Raw data START

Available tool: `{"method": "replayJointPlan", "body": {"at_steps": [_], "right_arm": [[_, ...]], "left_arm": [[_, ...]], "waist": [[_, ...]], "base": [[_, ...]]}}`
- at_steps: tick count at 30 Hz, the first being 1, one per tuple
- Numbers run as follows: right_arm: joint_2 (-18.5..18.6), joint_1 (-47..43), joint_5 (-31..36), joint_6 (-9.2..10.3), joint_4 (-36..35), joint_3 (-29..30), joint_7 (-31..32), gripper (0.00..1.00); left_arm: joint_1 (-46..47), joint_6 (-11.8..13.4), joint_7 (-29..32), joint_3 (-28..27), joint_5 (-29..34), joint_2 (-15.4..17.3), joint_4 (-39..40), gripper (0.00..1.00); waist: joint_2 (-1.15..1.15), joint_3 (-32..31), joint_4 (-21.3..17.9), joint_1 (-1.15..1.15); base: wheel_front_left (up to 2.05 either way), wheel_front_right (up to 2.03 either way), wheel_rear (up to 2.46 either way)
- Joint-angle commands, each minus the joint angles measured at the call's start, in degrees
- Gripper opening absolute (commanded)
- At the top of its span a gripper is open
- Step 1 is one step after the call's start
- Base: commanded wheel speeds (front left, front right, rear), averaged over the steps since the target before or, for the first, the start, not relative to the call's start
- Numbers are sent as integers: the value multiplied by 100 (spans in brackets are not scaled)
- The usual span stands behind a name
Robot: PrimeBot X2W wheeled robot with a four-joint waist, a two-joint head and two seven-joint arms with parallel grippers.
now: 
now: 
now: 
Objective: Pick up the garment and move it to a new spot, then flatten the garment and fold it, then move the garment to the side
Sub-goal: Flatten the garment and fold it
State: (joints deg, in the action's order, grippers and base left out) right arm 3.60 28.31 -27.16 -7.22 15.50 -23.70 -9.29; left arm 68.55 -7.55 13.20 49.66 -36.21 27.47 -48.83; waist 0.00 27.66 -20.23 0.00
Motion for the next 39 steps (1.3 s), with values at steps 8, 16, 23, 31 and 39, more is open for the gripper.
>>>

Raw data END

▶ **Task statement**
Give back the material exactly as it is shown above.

▶ **Reply**
Available tool: `{"method": "replayJointPlan", "body": {"at_steps": [_], "right_arm": [[_, ...]], "left_arm": [[_, ...]], "waist": [[_, ...]], "base": [[_, ...]]}}`
- at_steps: tick count at 30 Hz, the first being 1, one per tuple
- Numbers run as follows: right_arm: joint_2 (-18.5..18.6), joint_1 (-47..43), joint_5 (-31..36), joint_6 (-9.2..10.3), joint_4 (-36..35), joint_3 (-29..30), joint_7 (-31..32), gripper (0.00..1.00); left_arm: joint_1 (-46..47), joint_6 (-11.8..13.4), joint_7 (-29..32), joint_3 (-28..27), joint_5 (-29..34), joint_2 (-15.4..17.3), joint_4 (-39..40), gripper (0.00..1.00); waist: joint_2 (-1.15..1.15), joint_3 (-32..31), joint_4 (-21.3..17.9), joint_1 (-1.15..1.15); base: wheel_front_left (up to 2.05 either way), wheel_front_right (up to 2.03 either way), wheel_rear (up to 2.46 either way)
- Joint-angle commands, each minus the joint angles measured at the call's start, in degrees
- Gripper opening absolute (commanded)
- At the top of its span a gripper is open
- Step 1 is one step after the call's start
- Base: commanded wheel speeds (front left, front right, rear), averaged over the steps since the target before or, for the first, the start, not relative to the call's start
- Numbers are sent as integers: the value multiplied by 100 (spans in brackets are not scaled)
- The usual span stands behind a name
Robot: PrimeBot X2W wheeled robot with a four-joint waist, a two-joint head and two seven-joint arms with parallel grippers.
now: 
now: 
now: 
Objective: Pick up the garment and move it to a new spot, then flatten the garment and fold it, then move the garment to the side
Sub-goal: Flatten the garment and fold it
State: (joints deg, in the action's order, grippers and base left out) right arm 3.60 28.31 -27.16 -7.22 15.50 -23.70 -9.29; left arm 68.55 -7.55 13.20 49.66 -36.21 27.47 -48.83; waist 0.00 27.66 -20.23 0.00
Motion for the next 39 steps (1.3 s), with values at steps 8, 16, 23, 31 and 39, more is open for the gripper.
>>>

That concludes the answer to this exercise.